Work through the records below and copy every line that includes "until".

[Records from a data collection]
****************

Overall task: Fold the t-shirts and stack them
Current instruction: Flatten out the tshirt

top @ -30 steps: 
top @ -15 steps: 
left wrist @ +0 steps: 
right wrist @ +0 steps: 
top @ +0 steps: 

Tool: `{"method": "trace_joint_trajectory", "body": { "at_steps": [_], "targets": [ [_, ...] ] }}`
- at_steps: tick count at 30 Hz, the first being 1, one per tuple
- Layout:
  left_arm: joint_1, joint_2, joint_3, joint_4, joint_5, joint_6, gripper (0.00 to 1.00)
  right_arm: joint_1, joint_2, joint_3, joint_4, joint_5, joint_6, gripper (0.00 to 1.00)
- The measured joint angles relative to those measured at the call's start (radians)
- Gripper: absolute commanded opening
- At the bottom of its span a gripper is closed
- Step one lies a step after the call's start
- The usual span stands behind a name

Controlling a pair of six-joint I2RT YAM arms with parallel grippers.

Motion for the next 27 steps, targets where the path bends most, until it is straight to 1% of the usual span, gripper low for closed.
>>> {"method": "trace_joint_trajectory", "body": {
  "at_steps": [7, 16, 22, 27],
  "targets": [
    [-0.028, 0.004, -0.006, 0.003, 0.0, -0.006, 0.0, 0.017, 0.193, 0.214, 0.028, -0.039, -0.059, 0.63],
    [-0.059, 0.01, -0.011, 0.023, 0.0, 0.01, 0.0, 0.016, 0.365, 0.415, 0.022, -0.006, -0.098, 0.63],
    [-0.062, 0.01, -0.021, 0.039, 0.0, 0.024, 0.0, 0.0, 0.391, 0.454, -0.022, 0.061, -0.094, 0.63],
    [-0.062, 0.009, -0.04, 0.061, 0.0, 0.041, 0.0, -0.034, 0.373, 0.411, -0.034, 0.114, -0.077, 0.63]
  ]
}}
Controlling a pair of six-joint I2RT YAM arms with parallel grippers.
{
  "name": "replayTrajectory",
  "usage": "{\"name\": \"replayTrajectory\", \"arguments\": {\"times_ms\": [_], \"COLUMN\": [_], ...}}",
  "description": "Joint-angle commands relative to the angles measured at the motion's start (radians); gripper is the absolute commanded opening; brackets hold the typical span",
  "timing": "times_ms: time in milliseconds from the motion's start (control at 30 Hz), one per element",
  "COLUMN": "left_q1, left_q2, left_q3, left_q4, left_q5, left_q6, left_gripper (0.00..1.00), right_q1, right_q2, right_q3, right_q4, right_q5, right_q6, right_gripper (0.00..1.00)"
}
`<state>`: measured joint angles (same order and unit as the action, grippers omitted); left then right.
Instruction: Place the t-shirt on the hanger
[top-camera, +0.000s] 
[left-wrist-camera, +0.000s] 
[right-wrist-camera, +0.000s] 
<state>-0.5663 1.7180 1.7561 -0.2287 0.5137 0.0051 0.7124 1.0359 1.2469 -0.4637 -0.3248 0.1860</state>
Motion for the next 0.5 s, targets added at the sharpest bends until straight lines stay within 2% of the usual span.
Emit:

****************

◆ Response below
Motion for the next 27 steps, targets where the path bends most, until it is straight to 1% of the usual span, gripper low for closed.
Motion for the next 0.5 s, targets added at the sharpest bends until straight lines stay within 2% of the usual span.

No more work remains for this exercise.